▶ _WORK ORDER_:
A line belongs in the answer if it contains "moves"; copy every such line from the entries below.

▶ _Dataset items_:

--- --- ---

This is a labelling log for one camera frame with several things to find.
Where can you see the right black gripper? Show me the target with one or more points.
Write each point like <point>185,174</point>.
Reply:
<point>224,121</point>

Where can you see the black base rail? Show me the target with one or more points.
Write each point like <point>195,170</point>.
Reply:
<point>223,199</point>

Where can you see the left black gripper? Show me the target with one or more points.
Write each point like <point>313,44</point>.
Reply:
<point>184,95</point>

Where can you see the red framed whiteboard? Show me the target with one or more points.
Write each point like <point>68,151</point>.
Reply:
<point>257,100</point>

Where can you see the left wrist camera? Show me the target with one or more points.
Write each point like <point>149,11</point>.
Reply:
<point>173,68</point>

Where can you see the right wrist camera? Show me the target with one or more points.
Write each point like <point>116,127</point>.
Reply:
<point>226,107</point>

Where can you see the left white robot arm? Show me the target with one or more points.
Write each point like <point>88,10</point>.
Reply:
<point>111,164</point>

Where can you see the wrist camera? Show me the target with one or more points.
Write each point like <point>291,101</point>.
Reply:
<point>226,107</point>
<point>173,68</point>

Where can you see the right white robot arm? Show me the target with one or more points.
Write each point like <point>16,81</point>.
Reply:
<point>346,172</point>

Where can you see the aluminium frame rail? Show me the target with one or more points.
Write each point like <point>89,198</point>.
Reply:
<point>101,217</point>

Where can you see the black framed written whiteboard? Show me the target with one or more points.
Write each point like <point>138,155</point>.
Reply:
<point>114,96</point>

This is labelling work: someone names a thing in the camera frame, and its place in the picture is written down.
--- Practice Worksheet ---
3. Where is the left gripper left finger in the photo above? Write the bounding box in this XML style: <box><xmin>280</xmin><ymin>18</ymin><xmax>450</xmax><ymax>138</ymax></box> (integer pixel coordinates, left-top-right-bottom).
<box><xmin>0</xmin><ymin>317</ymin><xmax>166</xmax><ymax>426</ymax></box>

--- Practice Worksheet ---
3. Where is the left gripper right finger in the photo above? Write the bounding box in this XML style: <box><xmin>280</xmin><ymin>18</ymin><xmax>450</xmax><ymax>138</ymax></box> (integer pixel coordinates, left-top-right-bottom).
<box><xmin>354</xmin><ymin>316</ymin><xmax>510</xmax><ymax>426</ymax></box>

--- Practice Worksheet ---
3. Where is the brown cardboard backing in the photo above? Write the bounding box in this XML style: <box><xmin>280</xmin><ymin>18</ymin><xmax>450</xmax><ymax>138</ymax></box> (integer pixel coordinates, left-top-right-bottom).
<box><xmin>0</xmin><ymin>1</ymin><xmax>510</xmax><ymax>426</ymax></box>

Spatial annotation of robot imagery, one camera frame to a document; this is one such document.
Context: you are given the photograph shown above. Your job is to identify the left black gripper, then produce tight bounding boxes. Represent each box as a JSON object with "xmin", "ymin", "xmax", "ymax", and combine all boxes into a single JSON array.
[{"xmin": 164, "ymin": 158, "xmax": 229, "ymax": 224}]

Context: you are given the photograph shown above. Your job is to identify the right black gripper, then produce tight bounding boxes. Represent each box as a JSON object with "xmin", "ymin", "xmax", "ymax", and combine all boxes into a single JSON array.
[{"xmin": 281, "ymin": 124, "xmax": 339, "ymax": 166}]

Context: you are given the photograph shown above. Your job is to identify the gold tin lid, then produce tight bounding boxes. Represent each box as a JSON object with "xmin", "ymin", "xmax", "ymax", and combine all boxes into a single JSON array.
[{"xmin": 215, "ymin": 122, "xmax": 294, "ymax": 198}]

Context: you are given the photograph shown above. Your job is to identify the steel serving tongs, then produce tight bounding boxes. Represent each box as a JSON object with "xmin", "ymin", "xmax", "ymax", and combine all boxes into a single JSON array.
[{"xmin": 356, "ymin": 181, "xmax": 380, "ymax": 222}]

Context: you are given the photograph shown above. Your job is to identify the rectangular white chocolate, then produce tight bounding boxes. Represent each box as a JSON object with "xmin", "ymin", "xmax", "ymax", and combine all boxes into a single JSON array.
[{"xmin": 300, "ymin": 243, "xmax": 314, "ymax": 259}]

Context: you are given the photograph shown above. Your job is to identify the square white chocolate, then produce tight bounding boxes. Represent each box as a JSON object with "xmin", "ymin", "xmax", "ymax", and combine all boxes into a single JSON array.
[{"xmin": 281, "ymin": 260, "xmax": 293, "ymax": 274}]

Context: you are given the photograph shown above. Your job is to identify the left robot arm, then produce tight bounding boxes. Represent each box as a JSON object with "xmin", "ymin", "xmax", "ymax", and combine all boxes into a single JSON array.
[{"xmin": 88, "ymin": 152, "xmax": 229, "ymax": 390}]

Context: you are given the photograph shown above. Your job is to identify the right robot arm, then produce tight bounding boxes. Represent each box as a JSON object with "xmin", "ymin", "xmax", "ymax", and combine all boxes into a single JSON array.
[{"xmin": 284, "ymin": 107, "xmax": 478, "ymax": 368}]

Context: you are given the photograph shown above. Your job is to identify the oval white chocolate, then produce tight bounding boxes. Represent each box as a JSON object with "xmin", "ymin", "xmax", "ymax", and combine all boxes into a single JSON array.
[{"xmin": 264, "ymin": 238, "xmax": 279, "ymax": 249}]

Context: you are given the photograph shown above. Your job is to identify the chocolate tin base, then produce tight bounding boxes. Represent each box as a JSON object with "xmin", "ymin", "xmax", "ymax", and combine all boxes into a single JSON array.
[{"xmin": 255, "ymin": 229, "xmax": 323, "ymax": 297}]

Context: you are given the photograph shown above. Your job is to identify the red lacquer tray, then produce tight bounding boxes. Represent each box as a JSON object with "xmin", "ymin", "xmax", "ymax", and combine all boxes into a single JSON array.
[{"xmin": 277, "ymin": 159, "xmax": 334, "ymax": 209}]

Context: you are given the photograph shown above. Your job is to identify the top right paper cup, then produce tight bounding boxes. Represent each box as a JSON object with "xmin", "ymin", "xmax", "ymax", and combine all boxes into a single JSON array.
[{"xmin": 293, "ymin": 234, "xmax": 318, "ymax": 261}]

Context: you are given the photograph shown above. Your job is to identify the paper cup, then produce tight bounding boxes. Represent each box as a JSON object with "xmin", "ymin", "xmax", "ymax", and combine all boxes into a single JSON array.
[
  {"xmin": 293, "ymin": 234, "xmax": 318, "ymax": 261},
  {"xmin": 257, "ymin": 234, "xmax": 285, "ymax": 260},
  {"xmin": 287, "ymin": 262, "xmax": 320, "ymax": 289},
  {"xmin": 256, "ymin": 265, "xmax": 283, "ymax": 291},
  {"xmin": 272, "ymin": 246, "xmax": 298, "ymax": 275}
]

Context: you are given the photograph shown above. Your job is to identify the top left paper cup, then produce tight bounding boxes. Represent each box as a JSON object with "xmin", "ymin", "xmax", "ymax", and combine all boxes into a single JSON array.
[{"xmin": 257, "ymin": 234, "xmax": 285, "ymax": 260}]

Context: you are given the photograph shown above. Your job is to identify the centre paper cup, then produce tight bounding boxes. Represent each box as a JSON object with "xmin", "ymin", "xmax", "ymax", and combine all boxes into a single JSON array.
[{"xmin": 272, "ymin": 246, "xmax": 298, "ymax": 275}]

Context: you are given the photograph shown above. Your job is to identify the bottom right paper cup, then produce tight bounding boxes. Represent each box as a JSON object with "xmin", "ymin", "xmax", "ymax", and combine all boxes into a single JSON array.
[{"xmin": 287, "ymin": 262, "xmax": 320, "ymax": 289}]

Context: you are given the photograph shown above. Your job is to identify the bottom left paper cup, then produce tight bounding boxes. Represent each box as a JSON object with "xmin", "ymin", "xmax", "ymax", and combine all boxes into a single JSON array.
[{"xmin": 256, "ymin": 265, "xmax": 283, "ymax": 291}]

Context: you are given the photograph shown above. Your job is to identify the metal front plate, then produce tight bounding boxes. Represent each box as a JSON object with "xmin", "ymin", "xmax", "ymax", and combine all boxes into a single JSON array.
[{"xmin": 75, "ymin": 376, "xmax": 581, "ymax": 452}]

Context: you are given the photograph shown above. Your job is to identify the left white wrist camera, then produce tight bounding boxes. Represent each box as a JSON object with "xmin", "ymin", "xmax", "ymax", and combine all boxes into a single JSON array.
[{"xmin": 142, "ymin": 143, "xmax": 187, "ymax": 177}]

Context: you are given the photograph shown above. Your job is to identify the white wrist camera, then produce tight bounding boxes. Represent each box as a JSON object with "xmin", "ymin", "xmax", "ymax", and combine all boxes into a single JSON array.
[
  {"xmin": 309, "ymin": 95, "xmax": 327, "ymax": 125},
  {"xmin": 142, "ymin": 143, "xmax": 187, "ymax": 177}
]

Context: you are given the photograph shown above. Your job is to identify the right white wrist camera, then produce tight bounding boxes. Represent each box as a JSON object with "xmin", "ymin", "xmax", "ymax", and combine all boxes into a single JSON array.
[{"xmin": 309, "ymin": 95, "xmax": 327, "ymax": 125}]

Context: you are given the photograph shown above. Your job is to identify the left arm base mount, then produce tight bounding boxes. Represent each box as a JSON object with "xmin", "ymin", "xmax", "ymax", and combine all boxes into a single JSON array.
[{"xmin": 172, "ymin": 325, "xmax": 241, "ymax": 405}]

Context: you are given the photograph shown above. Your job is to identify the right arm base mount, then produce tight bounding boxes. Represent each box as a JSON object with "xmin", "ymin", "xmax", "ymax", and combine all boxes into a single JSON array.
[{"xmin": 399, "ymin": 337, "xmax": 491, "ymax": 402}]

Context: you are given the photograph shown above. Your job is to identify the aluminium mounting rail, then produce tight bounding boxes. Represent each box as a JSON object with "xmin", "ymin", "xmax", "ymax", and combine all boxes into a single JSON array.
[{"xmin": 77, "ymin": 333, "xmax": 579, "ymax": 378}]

--- --- ---

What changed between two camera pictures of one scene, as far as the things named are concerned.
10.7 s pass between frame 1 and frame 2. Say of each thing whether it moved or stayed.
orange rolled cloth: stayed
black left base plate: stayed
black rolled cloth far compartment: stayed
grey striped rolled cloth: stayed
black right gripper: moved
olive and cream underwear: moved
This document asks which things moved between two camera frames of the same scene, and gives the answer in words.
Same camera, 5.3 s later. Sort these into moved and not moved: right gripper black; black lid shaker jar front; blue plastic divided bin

--- --- ---

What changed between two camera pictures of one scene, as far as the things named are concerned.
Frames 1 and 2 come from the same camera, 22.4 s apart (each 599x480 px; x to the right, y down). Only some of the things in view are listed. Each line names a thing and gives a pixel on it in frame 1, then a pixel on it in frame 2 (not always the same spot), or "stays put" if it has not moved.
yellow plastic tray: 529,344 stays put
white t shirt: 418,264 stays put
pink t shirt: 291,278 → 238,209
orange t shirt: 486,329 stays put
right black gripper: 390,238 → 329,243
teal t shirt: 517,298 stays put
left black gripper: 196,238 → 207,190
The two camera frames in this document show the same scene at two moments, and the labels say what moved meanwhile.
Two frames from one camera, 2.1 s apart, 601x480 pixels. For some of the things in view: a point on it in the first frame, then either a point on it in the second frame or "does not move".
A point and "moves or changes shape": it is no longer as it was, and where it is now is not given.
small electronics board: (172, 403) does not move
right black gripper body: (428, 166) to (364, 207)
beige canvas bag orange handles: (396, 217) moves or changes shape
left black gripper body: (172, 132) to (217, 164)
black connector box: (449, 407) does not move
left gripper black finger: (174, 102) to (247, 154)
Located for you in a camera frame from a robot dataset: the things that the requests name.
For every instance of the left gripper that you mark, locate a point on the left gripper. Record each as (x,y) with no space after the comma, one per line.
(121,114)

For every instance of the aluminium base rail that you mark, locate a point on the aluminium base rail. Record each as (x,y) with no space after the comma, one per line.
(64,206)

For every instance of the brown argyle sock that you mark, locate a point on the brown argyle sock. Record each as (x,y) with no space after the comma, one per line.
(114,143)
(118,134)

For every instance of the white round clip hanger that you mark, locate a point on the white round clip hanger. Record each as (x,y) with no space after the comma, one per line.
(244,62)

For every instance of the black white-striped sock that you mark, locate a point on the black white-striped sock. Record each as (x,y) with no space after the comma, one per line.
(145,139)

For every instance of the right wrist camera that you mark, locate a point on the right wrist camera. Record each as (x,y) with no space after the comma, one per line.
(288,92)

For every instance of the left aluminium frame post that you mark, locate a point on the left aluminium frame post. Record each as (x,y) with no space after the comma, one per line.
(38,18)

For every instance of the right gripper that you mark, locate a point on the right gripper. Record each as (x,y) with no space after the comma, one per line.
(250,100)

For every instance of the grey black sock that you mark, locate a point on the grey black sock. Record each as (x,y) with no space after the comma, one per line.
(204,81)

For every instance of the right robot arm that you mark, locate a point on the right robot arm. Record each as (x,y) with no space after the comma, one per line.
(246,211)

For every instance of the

--- --- ---

▶ _PROBLEM SOLUTION_:
A point and "moves or changes shape": it is no longer as it was, and where it is now is not given.
beige canvas bag orange handles: (396, 217) moves or changes shape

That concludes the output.